Very few outbreaks or case clusters related to Campylobacter were recorded during this five-year period. In 2000, 116 Campylobacter infections were confirmed among residents of Walkerton, Ontario and were associated with a community-wide outbreak of E. coli O157:H7 and Campylobacter infections linked to the contaminated municipal water supply (17) . In 2004, 40 cases of C. coli infection reported by British Columbia were associated with a deli counter at a grocery store.

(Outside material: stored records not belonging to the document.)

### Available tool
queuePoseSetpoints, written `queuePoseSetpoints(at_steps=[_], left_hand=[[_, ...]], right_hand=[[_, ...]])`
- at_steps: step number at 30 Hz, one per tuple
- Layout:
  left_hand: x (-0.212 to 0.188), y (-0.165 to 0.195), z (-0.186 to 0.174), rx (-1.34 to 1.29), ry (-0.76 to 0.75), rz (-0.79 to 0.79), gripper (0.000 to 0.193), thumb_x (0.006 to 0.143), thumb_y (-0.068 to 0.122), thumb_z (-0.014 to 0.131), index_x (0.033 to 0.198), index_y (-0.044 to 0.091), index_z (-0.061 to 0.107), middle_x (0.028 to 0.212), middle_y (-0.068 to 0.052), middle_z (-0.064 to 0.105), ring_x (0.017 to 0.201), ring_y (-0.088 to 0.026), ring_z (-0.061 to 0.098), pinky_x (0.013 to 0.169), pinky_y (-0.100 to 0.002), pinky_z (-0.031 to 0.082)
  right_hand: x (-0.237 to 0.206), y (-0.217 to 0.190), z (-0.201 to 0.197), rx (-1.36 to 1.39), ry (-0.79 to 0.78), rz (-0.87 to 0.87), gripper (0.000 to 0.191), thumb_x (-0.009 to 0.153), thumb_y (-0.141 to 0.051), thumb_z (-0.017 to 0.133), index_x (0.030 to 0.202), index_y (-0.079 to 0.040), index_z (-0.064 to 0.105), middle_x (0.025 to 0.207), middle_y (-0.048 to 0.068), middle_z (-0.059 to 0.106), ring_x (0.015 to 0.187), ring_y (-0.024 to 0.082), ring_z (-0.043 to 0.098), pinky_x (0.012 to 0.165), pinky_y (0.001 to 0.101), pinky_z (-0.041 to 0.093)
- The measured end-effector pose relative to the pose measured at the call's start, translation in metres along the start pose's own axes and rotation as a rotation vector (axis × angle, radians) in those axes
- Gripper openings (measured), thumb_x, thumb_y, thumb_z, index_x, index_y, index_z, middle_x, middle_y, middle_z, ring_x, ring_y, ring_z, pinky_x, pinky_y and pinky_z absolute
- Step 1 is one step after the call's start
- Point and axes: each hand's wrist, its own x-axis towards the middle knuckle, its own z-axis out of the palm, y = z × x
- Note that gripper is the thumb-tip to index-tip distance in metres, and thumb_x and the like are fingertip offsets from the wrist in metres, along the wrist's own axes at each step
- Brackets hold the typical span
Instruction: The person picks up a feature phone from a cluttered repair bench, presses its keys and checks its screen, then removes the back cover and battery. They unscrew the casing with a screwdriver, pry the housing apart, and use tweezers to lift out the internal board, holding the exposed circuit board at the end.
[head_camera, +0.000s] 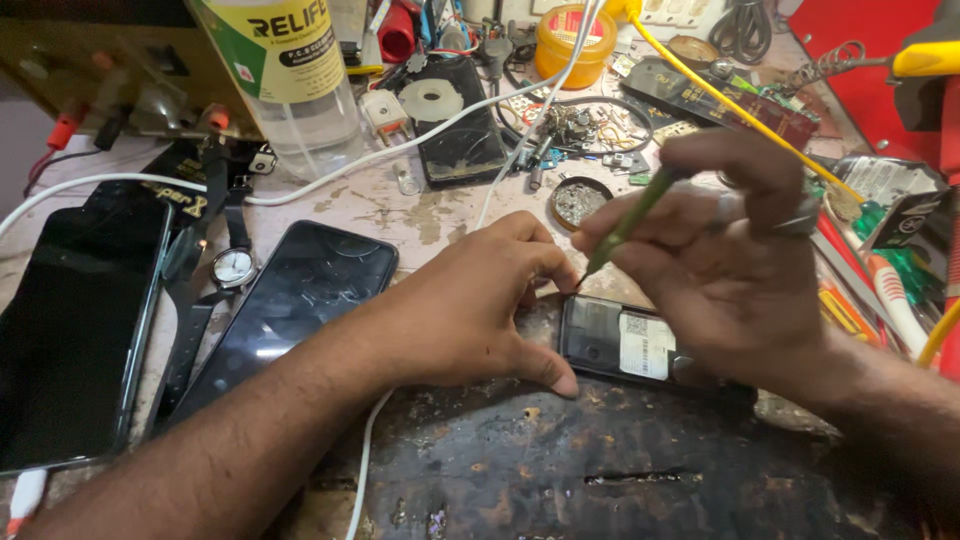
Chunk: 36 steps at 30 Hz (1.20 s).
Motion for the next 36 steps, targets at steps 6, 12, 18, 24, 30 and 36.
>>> queuePoseSetpoints(at_steps=[6, 12, 18, 24, 30, 36], left_hand=[[-0.003, -0.007, -0.002, 0.016, -0.024, 0.074, 0.079, 0.059, 0.043, 0.095, 0.122, 0.007, 0.064, 0.122, -0.011, 0.057, 0.109, -0.025, 0.062, 0.088, -0.036, 0.055], [-0.004, -0.009, -0.003, 0.021, -0.047, 0.077, 0.075, 0.062, 0.041, 0.094, 0.124, 0.010, 0.065, 0.124, -0.010, 0.055, 0.112, -0.026, 0.061, 0.090, -0.037, 0.054], [-0.003, -0.003, -0.004, -0.003, -0.099, -0.052, 0.069, 0.063, 0.041, 0.090, 0.122, 0.012, 0.066, 0.124, -0.006, 0.056, 0.103, -0.019, 0.067, 0.083, -0.034, 0.059], [-0.002, -0.001, -0.005, 0.004, -0.119, -0.098, 0.072, 0.064, 0.041, 0.090, 0.124, 0.012, 0.065, 0.126, -0.005, 0.054, 0.100, -0.018, 0.067, 0.081, -0.033, 0.060], [-0.003, -0.001, -0.003, -0.014, -0.081, -0.043, 0.071, 0.064, 0.039, 0.090, 0.123, 0.009, 0.067, 0.125, -0.007, 0.056, 0.099, -0.019, 0.069, 0.083, -0.033, 0.060], [-0.001, -0.003, -0.002, -0.005, -0.093, -0.049, 0.070, 0.064, 0.040, 0.091, 0.122, 0.009, 0.068, 0.126, -0.007, 0.056, 0.100, -0.019, 0.069, 0.082, -0.033, 0.059]], right_hand=[[-0.007, -0.004, -0.004, -0.028, -0.090, -0.103, 0.070, 0.096, 0.013, 0.066, 0.145, -0.012, 0.022, 0.115, 0.017, 0.070, 0.110, 0.027, 0.077, 0.094, 0.0407, 0.065], [-0.017, -0.002, -0.003, -0.207, -0.129, -0.131, 0.078, 0.082, 0.006, 0.079, 0.139, -0.004, 0.026, 0.116, 0.016, 0.062, 0.101, 0.028, 0.078, 0.082, 0.0353, 0.064], [-0.017, -0.006, -0.001, -0.066, -0.095, -0.169, 0.074, 0.084, 0.006, 0.077, 0.138, -0.008, 0.028, 0.117, 0.018, 0.057, 0.104, 0.029, 0.079, 0.087, 0.0382, 0.067], [-0.011, -0.012, 0.002, -0.331, -0.175, -0.286, 0.074, 0.082, -0.001, 0.083, 0.133, -0.007, 0.030, 0.104, 0.009, 0.070, 0.086, 0.022, 0.080, 0.069, 0.0314, 0.060], [-0.014, -0.008, 0.008, -0.338, -0.074, -0.368, 0.080, 0.078, -0.007, 0.088, 0.132, -0.008, 0.028, 0.105, 0.013, 0.059, 0.082, 0.023, 0.076, 0.070, 0.0324, 0.061], [-0.014, -0.008, 0.007, -0.372, -0.175, -0.361, 0.080, 0.083, 0.002, 0.084, 0.138, -0.002, 0.026, 0.122, 0.012, 0.055, 0.090, 0.024, 0.079, 0.073, 0.0315, 0.061]])
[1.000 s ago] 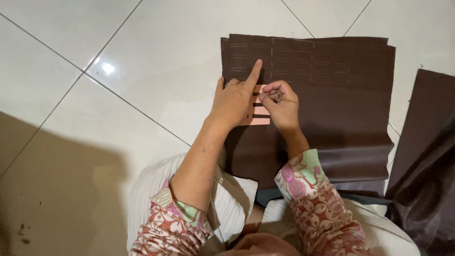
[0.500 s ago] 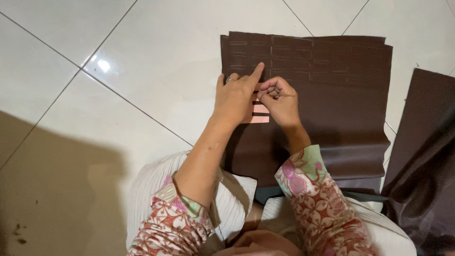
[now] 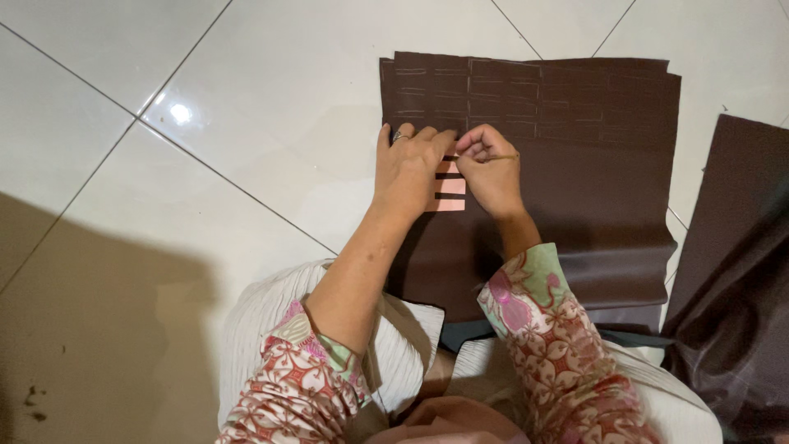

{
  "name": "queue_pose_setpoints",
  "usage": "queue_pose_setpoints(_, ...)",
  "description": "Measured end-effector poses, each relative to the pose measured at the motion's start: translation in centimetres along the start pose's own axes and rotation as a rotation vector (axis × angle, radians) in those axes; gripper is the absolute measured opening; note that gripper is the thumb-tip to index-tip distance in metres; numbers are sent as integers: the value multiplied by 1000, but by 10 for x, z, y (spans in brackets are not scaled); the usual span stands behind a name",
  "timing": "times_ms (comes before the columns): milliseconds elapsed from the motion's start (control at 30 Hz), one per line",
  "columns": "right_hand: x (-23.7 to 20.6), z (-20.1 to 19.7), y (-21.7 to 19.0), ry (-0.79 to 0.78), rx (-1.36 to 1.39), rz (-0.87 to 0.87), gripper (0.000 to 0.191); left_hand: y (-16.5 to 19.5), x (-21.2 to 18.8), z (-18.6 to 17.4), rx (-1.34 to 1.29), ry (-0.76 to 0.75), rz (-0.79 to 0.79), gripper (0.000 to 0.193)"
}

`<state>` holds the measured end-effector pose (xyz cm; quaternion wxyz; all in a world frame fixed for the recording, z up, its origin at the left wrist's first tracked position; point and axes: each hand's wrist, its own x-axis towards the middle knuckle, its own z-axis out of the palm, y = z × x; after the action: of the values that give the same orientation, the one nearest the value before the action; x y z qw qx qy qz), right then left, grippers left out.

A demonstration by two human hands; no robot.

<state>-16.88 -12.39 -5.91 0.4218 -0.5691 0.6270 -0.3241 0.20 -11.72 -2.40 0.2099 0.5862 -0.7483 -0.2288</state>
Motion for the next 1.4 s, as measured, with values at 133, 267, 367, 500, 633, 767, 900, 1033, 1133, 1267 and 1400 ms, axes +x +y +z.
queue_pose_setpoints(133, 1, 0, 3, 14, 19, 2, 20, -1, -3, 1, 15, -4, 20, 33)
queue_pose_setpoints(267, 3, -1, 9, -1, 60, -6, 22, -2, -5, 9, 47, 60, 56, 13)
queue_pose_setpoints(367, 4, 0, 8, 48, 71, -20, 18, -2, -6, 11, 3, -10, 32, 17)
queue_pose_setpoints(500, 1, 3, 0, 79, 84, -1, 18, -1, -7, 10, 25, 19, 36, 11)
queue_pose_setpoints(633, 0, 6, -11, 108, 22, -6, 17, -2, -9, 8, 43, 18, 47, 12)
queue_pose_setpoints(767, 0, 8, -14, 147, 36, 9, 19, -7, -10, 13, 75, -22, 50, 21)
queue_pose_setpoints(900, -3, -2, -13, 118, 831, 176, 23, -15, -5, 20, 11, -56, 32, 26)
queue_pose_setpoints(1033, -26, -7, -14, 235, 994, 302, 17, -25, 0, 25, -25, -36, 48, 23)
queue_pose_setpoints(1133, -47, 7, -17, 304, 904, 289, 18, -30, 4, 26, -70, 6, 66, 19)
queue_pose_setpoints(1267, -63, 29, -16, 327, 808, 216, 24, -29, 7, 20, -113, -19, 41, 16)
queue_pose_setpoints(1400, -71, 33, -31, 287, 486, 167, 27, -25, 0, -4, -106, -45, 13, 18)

Figure 27: Average reported rate of Campylobacter cases (per 100,000 population per season*) by province/territory, 2000 to 2004, NDRS


*Winter includes December, January and February; Spring includes March, April and May; Summer includes June, July and August; Fall includes September, October and November.

Age and Gender Distribution

The rate of Campylobacter infection by age group is shown in Figure 28. The highest rate was observed in infants and young children, followed by adults in their 20s.


Figure 28: Reported rate of Campylobacter cases (per 100,000 population) by age group, 2000 to 2004 combined, NDRS


The average rate of Campylobacter infection was consistently higher among males over the five-year period (males: 38.96 per 100,000 population; females, 32.13 per 100,000 population). This trend is supported by findings reported in a study investigating the risk factors for Campylobacter infection in the United States (18).